• TASK PROMPT
In the records that come next, find every line with "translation". Return those lines.

• SUPPLIED RECORDS

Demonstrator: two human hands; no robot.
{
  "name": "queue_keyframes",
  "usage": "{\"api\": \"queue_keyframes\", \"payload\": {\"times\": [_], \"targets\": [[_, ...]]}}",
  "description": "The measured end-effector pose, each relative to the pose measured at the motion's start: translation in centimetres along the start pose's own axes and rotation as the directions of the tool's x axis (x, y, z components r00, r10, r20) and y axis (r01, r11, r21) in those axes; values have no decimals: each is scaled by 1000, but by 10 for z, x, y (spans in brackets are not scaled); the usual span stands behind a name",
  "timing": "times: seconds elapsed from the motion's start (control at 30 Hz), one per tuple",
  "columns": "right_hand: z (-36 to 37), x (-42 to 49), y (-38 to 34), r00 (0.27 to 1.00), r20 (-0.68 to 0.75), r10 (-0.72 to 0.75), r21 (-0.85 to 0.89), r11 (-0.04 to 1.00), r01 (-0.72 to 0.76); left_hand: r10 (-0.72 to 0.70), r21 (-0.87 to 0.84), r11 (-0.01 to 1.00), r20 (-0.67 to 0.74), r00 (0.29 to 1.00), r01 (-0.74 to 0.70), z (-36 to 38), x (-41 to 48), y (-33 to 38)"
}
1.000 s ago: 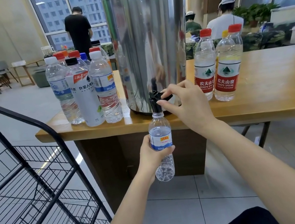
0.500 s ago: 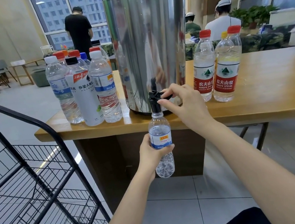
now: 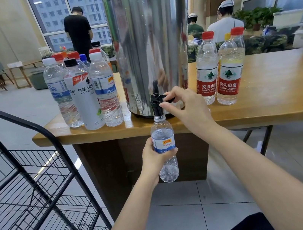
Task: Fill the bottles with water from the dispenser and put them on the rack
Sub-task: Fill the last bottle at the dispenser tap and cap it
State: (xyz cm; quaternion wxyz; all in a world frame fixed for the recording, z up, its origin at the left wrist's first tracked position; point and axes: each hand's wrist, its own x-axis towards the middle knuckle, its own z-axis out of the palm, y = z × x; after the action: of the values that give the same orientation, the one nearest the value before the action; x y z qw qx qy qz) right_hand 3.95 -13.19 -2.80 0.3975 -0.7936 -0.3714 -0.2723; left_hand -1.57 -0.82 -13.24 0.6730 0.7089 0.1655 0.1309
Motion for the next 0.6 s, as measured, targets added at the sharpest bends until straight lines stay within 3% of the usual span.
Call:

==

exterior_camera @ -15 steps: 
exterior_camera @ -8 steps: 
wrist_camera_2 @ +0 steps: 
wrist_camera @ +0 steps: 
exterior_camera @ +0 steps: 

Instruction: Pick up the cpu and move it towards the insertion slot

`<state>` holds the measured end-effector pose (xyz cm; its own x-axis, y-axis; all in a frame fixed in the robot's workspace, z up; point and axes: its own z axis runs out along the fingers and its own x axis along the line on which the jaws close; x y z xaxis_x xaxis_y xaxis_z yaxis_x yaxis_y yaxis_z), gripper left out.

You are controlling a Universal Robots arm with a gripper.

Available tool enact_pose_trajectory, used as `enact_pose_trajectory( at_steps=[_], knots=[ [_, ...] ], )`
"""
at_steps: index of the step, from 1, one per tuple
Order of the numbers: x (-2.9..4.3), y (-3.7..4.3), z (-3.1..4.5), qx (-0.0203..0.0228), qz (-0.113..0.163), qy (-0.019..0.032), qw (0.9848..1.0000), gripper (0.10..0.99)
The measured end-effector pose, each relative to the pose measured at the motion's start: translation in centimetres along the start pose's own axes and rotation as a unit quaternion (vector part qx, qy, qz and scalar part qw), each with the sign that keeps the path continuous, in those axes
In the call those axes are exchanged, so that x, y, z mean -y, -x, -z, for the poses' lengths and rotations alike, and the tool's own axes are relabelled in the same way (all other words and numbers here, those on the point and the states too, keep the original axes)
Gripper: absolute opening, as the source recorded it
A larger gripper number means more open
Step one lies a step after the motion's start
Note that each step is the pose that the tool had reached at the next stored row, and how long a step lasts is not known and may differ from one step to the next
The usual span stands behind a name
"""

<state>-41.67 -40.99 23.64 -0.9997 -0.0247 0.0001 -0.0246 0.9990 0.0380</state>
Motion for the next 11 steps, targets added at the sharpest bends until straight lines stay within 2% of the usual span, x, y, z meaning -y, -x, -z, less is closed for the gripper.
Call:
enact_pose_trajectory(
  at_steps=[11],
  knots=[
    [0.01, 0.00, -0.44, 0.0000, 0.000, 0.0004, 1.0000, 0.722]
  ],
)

• ANSWER FOR THIS EXERCISE
  "description": "The measured end-effector pose, each relative to the pose measured at the motion's start: translation in centimetres along the start pose's own axes and rotation as the directions of the tool's x axis (x, y, z components r00, r10, r20) and y axis (r01, r11, r21) in those axes; values have no decimals: each is scaled by 1000, but by 10 for z, x, y (spans in brackets are not scaled); the usual span stands behind a name",
The measured end-effector pose, each relative to the pose measured at the motion's start: translation in centimetres along the start pose's own axes and rotation as a unit quaternion (vector part qx, qy, qz and scalar part qw), each with the sign that keeps the path continuous, in those axes

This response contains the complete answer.